(Exercise):
Restate word for word the lines that begin the listing and end with the line holding "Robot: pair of".

(Dataset excerpt):
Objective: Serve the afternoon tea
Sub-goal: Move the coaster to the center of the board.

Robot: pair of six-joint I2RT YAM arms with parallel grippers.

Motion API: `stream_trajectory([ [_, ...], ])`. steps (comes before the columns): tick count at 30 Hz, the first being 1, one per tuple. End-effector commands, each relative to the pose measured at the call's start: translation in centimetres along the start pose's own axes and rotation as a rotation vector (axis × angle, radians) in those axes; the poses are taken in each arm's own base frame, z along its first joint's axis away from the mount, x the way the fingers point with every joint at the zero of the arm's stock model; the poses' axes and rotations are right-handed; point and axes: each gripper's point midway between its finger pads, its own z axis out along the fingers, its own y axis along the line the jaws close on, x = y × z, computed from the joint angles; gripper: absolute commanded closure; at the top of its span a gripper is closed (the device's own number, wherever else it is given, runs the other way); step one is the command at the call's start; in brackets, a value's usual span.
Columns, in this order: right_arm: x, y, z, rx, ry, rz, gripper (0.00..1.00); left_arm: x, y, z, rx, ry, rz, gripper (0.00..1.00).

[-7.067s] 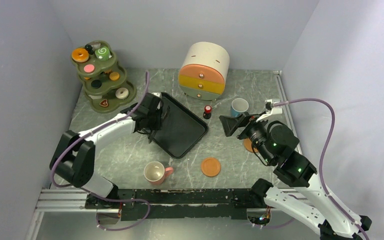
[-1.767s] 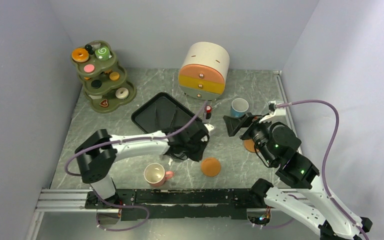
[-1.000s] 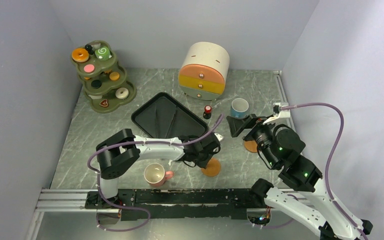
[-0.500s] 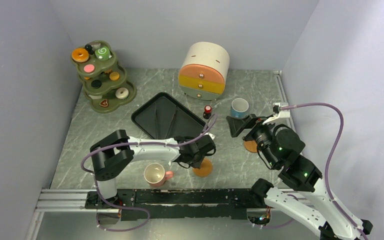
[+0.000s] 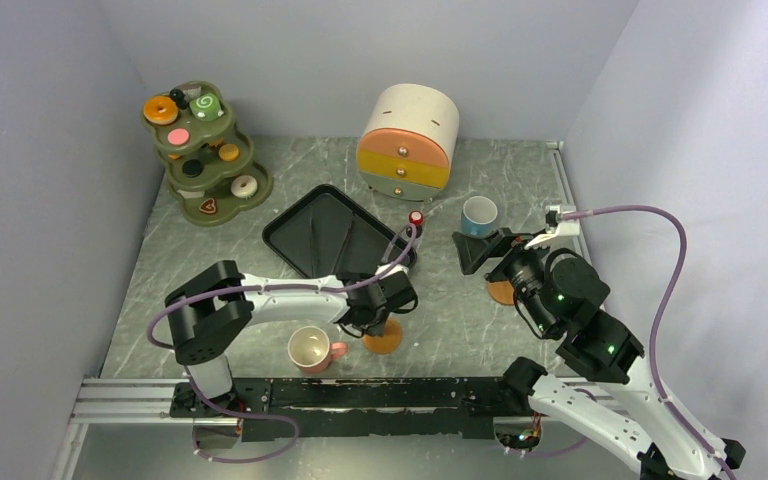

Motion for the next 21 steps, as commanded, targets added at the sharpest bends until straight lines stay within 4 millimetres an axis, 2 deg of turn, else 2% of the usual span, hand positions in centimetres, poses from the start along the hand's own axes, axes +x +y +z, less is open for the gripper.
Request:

(Output of the exercise):
Objective: Serve the afternoon tea
Sub-goal: Move the coaster to the center of the board.

Robot: pair of six-joint I2RT YAM arms with parallel grippers.

A complete answer has now been given to the exercise.